Flash forward one year to 2012, and Lunice hit the big time for real alongside Scottish producer Hudson Mohawke in the groundbreaking trap-rave duo TNGHT. Their one release to date, a self-titled EP, was the final vice grip needed to fully conjoin the worlds of Southern rap and big-tent EDM, setting off a shockwave that continues to reverberate through HARD music festivals and Future mixtapes. The sea change was most evident on Kanye West's Yeezus the following year, on which TNGHT's unreleased gem "R U Ready" formed the backbone of the pivotal "Blood on the Leaves." I caught one of TNGHT's victory-lap shows shortly before Yeezus, and even in a venue packed full of people who came to hear his beats, Lunice still made dancing his focal point. While HudMo spent the entire show behind the boards, his co-star was wyling out in front of the crowd for at least half of the show.
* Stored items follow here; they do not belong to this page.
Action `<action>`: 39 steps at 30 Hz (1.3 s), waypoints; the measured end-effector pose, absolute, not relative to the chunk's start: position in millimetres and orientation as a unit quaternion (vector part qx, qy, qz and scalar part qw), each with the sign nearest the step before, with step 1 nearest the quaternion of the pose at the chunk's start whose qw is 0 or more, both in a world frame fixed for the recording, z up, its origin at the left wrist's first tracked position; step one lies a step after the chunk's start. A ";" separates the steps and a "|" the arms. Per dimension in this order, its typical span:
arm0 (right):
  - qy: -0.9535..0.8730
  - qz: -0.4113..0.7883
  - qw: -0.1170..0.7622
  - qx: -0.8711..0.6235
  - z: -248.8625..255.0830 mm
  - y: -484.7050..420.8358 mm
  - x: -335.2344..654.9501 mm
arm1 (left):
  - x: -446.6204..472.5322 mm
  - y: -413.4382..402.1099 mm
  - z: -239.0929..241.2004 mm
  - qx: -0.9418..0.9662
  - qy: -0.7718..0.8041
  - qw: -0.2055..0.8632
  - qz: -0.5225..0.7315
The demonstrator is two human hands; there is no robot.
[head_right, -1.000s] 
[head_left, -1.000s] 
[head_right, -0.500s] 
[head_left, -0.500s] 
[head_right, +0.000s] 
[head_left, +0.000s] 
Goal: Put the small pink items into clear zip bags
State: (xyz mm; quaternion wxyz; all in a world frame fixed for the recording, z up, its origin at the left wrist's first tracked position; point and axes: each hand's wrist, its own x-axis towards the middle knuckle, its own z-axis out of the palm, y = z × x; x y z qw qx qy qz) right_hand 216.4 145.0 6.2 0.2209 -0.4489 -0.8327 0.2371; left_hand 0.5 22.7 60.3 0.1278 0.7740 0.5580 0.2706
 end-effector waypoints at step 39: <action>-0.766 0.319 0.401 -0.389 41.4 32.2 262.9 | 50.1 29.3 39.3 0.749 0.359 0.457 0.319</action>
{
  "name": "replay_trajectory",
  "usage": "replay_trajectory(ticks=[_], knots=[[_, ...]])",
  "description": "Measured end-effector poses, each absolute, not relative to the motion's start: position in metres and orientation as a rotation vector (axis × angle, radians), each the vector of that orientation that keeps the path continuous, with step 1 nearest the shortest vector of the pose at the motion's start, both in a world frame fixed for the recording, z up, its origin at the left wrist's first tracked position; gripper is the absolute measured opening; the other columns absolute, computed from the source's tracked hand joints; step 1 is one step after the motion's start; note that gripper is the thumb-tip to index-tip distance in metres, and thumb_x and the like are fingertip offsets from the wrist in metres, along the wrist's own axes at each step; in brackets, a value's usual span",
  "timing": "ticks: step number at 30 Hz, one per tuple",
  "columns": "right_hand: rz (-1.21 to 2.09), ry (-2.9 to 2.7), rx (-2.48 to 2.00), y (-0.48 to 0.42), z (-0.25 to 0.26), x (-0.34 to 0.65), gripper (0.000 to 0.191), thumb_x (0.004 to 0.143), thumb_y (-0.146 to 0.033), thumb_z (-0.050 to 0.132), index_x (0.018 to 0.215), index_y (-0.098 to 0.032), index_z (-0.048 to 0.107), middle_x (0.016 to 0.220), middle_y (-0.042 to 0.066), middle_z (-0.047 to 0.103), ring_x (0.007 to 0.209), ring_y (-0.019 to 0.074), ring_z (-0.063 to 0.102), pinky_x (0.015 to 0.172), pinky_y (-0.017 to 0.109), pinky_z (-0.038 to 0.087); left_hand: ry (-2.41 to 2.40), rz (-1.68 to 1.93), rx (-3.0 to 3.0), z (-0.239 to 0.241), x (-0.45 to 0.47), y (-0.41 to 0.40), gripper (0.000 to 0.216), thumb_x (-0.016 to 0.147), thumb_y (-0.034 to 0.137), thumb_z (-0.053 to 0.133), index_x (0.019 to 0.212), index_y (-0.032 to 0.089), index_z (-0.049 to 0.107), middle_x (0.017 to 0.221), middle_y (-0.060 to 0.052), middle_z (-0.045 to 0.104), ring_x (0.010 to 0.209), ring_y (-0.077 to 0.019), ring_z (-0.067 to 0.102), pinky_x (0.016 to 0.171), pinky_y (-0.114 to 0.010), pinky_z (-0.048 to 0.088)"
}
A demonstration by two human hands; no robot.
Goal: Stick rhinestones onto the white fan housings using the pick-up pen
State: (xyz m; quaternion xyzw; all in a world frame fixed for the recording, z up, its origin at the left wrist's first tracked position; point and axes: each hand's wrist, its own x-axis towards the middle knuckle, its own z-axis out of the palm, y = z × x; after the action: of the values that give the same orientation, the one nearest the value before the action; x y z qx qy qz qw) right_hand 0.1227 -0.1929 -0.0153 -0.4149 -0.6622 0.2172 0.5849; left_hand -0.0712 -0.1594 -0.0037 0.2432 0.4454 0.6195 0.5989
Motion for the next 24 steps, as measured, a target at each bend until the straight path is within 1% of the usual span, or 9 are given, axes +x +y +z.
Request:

Any last doubts I had about Lunice's devotion to dance were erased with the video for "Mazerati," the lead single from his new album. His moves were treated as a sideshow in "212," but here, they're at the forefront, not just completely dominating the visuals but seeming as integral to the full package as the instrumental. He's expressive, abstract, theatrical. A simple, well-coordinated "dance video," this is not.

The corresponding album, CCCLX (Roman numerical for "360"), arrives this Friday bearing attributes that seem equally as stage-ready. Its four interludes are labeled "Curtain," "Intermission," "Costume," and "Black Out," like they're separating acts of a play. Guest vocalists such as Le1f, King Mez, and Denzel Curry flit in and out like bit-part actors, with Montreal MC CJ Flemings taking a narratorial role in his three separate appearances. Longtime Lunice fans will recognize flashes of every chapter of his musical career in the beats — from trappy down-pitched "yups" to playful 808s to fizzy synths — but everything's more dramatic and weightier than it's been in his past.

At the close of a five-year hiatus since the TNGHT EP dropped, with only a four-track EP in between, Lunice has been debuting his involved CCCLX show at European festivals and (hopefully) gearing up for an even more elaborate tour. MERRY JANE caught up with him on Skype while on a coffee shop-filled break in Amsterdam. An ebullient presence even through video chat, Lunice filled us in about CCCLX's lengthy incubation period, his musical and nonmusical inspirations, his love for dance, and the valuable advice he got from one Kanye West.

MERRY JANE: Hi Lunice! What are you up to in Amsterdam?
I was just walking out of a coffee shop, actually. It's absolutely amazing. I've been going to a bunch of shops and taking notes on different strains. I'm between festival performances and I could either head back to London or just stay here, so I thought I might as well stay, work on my mix, and have the pleasure of visiting a few shops.

Sounds like a pretty relaxed schedule.
Yeah. Rather than going out and doing two or three weeks straight of shows, I'm doing five or six festivals in Europe. I like that consistency because I've generally kept my online presence low over the years, and have instead focused on designing the stage, working on how I'd perform and interact with the crowd, rather than try to perfectly time posting something online. I still do social media, but generally I'm not dependent on it.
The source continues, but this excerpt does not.